On yields, neobanks, and bank disruption
Local dollar yields in Argentina are about 3 percent in subsidized institutional money markets, while stablecoin strategies can reach 10 to 12 percent per annum, albeit with smart contract risk. Stablecoin neobanks are proliferating but lack balance sheets to originate credit, creating a path to partner with banks for mortgages and other loans. The end-state likely includes many issuers. Middleware will abstract differences so that users still see $1 when they send $1, while assets sit in short-duration T-bills. Hidden fees in traditional banking make explicit slippage feel worse than it is; the stablecoin promise is cleaner economics and yield sharing back to users and platforms. Facundo Werning argues bank and fintech models will be upended within a decade as stablecoin rails become standard.
On chains, “stable chains,” and core primitives
Facundo Werning expects “stable chains” optimized for payments and transfers to emerge, with aggressive gas rebates and high throughput. Long term, chains need real monetization beyond subsidies, likely by capturing a piece of lending and credit. Teams should consider offering default-quality, nonexclusive primitives for lending, swapping, and sending, akin to a retailer’s store-brand water. The Hyperliquid stablecoin market episode triggered inbound interest across teams who suddenly realized float yield could equal or exceed existing revenue. That moment raised the bar for sharing economics across ecosystems.
On DATs as coordinated capital and token economics
DATs, described as coordinated pools of capital from aligned holders, can pressure protocols to adopt stablecoins like AUSD to capture ecosystem value, while helping protocols solve liquidity concentration. Buybacks can be a credible signal of value alignment even if growth-mode businesses should not rely on them long term. Facundo Werning likens it to Amazon periodically demonstrating break-even capability to reassure investors, even while optimizing for growth.
On Bitcoin, nation-states, and Argentine politics
Facundo Werning is long-term bullish on Bitcoin. A G20 central bank balance-sheet allocation could produce rapid repricing given concentrated decision-makers who move markets. The generational trade is short gold and long Bitcoin as wealth preferences shift.
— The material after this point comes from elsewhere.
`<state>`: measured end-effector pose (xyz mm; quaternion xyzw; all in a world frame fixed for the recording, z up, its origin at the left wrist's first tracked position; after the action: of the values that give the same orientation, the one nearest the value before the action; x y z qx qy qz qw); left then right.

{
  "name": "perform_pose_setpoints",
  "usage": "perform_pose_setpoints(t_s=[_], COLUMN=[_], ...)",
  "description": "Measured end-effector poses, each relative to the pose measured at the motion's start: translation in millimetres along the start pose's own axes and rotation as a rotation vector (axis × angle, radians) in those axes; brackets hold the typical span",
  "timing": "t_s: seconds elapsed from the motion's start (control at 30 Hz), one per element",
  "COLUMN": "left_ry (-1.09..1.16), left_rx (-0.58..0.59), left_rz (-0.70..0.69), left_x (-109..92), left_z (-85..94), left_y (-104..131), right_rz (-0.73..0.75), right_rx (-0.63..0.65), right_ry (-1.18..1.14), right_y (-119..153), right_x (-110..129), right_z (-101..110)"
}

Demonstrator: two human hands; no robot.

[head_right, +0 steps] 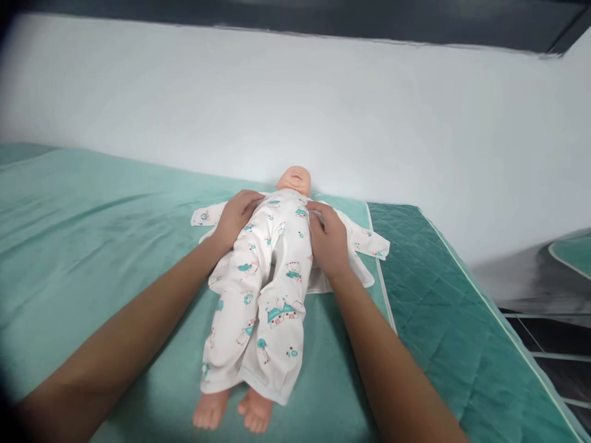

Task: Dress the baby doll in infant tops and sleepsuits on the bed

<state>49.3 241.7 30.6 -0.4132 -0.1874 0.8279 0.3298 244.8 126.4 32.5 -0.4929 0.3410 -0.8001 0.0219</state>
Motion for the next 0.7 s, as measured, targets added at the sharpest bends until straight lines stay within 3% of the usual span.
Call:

In Argentina, Javier Milei has inverted the political map by attracting young voters to fiscal conservatism, which could set a more open environment for crypto and dollarization debates over time.
- →Watch for chains, wallets, and fintechs to demand revenue sharing on stablecoin float, particularly after high-profile catalysts like the Hyperliquid episode.
- →Track institutional and bank-led stablecoin issuance and the rise of middleware that normalizes fragmentation while preserving $1 in/$1 out UX.
- →Monitor pending U.S. stablecoin legislation progress and early adopters among G20 central banks for signals of a rapid Bitcoin repricing regime.